··· Recorded data

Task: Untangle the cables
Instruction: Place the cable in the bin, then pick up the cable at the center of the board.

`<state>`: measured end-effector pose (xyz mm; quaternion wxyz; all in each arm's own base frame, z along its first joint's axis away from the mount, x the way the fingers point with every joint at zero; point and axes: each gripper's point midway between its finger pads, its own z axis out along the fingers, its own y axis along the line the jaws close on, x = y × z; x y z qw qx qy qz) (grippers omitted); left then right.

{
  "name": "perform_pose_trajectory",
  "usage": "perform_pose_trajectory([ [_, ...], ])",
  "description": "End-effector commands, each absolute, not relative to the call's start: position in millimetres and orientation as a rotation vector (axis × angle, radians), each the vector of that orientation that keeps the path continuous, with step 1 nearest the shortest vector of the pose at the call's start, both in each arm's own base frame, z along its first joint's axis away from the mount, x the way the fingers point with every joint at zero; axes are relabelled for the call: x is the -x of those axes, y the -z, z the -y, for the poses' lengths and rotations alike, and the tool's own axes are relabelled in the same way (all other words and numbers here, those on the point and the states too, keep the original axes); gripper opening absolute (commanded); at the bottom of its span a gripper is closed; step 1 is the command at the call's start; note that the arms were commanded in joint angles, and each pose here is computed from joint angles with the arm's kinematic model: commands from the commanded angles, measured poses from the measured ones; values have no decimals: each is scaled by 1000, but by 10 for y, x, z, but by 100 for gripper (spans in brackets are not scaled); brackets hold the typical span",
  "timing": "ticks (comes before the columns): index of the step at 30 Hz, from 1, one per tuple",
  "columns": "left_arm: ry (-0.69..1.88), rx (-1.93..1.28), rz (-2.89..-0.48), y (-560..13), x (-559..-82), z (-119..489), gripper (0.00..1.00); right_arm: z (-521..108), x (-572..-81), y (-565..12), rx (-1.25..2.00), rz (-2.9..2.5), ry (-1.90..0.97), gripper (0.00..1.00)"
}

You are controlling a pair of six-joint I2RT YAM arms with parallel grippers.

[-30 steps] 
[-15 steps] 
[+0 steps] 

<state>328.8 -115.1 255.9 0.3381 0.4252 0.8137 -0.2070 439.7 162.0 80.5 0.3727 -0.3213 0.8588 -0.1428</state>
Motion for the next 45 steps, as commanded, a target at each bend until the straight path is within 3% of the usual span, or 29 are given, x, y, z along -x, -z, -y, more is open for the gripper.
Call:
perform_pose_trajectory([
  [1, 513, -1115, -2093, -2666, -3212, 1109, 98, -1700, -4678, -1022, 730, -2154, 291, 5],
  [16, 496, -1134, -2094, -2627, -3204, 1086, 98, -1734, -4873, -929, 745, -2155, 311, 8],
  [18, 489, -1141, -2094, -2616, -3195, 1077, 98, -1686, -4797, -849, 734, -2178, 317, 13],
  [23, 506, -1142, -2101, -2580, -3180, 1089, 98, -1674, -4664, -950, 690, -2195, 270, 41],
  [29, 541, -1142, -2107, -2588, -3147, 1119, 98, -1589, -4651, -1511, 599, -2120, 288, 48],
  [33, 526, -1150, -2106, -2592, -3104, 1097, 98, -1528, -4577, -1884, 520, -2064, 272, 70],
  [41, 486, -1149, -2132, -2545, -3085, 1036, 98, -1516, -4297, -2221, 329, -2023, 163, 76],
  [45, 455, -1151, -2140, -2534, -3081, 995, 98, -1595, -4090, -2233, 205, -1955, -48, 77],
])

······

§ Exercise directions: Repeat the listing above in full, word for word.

§ Answer space:
Task: Untangle the cables
Instruction: Place the cable in the bin, then pick up the cable at the center of the board.

`<state>`: measured end-effector pose (xyz mm; quaternion wxyz; all in each arm's own base frame, z along its first joint's axis away from the mount, x the way the fingers point with every joint at zero; point and axes: each gripper's point midway between its finger pads, its own z axis out along the fingers, its own y axis along the line the jaws close on, x = y × z; x y z qw qx qy qz) (grippers omitted); left then right.

{
  "name": "perform_pose_trajectory",
  "usage": "perform_pose_trajectory([ [_, ...], ])",
  "description": "End-effector commands, each absolute, not relative to the call's start: position in millimetres and orientation as a rotation vector (axis × angle, radians), each the vector of that orientation that keeps the path continuous, with step 1 nearest the shortest vector of the pose at the call's start, both in each arm's own base frame, z along its first joint's axis away from the mount, x the way the fingers point with every joint at zero; axes are relabelled for the call: x is the -x of those axes, y the -z, z the -y, for the poses' lengths and rotations alike, and the tool's own axes are relabelled in the same way (all other words and numbers here, those on the point and the states too, keep the original axes); gripper opening absolute (commanded); at the bottom of its span a gripper is closed; step 1 is the command at the call's start; note that the arms were commanded in joint angles, and each pose here is computed from joint angles with the arm's kinematic model: commands from the commanded angles, measured poses from the measured ones; values have no decimals: each is scaled by 1000, but by 10 for y, x, z, but by 100 for gripper (spans in brackets are not scaled); brackets hold the typical span",
  "timing": "ticks (comes before the columns): index of the step at 30 Hz, from 1, one per tuple",
  "columns": "left_arm: ry (-0.69..1.88), rx (-1.93..1.28), rz (-2.89..-0.48), y (-560..13), x (-559..-82), z (-119..489), gripper (0.00..1.00); right_arm: z (-521..108), x (-572..-81), y (-565..12), rx (-1.25..2.00), rz (-2.9..2.5), ry (-1.90..0.97), gripper (0.00..1.00)"
}

You are controlling a pair of six-joint I2RT YAM arms with parallel grippers.

[-30 steps] 
[-15 steps] 
[+0 steps] 

<state>328.8 -115.1 255.9 0.3381 0.4252 0.8137 -0.2070 439.7 162.0 80.5 0.3727 -0.3213 0.8588 -0.1428</state>
Motion for the next 45 steps, as commanded, a target at each bend until the straight path is within 3% of the usual span, or 29 are given, x, y, z along -x, -z, -y, more is open for the gripper.
Call:
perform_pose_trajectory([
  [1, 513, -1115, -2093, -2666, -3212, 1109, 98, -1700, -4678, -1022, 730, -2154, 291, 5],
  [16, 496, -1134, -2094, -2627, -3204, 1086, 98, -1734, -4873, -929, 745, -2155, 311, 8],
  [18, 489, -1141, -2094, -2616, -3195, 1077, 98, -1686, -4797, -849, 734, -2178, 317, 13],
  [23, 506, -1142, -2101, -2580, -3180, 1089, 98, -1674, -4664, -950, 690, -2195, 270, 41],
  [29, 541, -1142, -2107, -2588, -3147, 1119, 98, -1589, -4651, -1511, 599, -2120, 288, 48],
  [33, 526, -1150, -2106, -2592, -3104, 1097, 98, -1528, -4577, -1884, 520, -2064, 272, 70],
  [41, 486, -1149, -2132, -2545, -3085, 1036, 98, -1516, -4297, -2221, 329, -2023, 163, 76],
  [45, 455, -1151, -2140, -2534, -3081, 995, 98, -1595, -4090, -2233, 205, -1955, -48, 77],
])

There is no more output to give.